Dr. Frederic Mailiez didn’t know who Princess Diana was when he saw her unconscious on the floor of the Mercedes-Benz. All he was focused on was trying to save her life.
Twenty-five years later, Dr. Mailliez still remembers the events that occurred in the Alma Tunnel in Paris on August 31st, 1997, and acknowledges that he was one of the last people to see Diana alive.
“I realize my name will always be attached to this night,” Mailiez expressed. “I feel a little bit responsible for her last moments.”
Mailliez told The Associated Press that he was on his way home from a party when he saw the smoking Mercedes that was nearly split in two.
“I walked toward the wreckage. I opened the door, and I looked inside,” he said.
Mailliez recalled: “four people, two of them were apparently dead, no reaction, no breathing, and the two others, on the right side, were living but in severe condition. The front passenger was screaming, he was breathing. He could wait a few minutes. And the female passenger, the young lady, was on her knees on the floor of the Mercedes, she had her head down. She had difficulty breathing. She needed quick assistance.”
He called emergency services and grabbed a respiratory bag from his car.
“She was unconscious,” he continued. “Thanks to my respiratory bag she regained a little bit more energy, but she couldn’t say anything.”
Dr. Mailliez would later find out that the woman he treated was the adored Princess Diana.
“I know it’s surprising, but I didn’t recognize Princess Diana,” he confessed. “I was in the car on the rear sear giving assistance. I realized she was very beautiful, but my attention was so focused on what I had to do to save her life, I didn’t have time to think, who was this woman.”
He recalled seeing camera flashes from the paparazzi as he worked. It was later revealed that Diana’s chauffeur, Henri Paul, was drunk driving and driving at a high speed to escape photographers that were chasing the vehicle.
Mailliez said the paparazzi “didn’t hamper me having access to the victims. …I didn’t ask them for help, but they didn’t interfere with my job.”

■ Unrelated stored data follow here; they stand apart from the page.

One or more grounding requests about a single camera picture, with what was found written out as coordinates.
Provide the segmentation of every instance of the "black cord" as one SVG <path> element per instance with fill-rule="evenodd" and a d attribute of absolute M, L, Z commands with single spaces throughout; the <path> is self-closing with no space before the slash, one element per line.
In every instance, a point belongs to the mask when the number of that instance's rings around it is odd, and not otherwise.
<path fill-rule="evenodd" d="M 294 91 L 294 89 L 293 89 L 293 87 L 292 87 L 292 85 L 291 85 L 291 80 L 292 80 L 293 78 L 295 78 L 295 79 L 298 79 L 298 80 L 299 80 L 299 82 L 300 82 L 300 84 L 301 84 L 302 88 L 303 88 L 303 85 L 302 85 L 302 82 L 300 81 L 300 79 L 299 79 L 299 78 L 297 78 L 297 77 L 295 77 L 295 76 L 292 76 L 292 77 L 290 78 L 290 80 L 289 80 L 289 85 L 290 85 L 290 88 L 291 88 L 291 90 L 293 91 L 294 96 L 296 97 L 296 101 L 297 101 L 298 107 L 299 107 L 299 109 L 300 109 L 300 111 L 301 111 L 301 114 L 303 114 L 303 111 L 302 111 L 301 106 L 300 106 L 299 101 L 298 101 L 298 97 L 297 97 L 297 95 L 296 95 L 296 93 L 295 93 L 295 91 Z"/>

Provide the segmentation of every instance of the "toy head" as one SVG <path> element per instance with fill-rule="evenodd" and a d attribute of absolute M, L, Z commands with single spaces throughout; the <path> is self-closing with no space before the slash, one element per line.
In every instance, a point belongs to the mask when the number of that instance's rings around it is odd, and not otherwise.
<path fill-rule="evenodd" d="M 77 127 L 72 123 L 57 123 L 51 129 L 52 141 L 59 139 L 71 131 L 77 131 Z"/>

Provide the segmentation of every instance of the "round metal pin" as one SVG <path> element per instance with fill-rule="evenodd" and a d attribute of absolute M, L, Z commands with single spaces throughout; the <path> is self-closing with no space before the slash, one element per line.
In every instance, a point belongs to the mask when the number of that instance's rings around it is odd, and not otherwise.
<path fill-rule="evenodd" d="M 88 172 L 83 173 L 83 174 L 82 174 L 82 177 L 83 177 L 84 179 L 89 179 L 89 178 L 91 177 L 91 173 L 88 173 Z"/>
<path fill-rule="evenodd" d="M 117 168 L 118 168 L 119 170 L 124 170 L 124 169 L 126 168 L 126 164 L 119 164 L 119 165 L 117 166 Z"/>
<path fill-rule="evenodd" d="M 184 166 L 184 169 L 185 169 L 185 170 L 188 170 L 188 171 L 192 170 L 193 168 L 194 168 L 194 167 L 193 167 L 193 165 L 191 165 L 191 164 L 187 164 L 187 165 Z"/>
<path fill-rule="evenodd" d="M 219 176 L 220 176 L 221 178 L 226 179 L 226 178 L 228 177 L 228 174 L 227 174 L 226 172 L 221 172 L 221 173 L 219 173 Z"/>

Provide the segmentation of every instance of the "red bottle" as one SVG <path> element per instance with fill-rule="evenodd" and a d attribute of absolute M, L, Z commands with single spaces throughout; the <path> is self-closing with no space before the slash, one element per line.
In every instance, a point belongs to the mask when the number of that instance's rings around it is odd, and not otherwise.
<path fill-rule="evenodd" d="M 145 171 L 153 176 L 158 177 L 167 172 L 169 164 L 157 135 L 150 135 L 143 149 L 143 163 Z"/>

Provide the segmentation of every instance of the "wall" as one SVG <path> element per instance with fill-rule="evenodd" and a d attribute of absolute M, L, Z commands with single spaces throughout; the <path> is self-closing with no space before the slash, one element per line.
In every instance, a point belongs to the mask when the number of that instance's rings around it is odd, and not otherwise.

Diana was taken to a Paris hospital, where she passed away. Dodi Fayed, who was also in the car, and the driver also passed.
“It was a massive shock to learn that she was Princess Diana, and that she died,” Mailliez continued.
He experienced some negative thoughts after the tragic event. “Did I do everything I could to save her? Did I do correctly my job?” he asked himself. “I checked with my medical professors and I checked with police investigators,” he said, and they all agreed he did all he could.
He said the memories always come back “each time I drive through the Alma Tunnel.”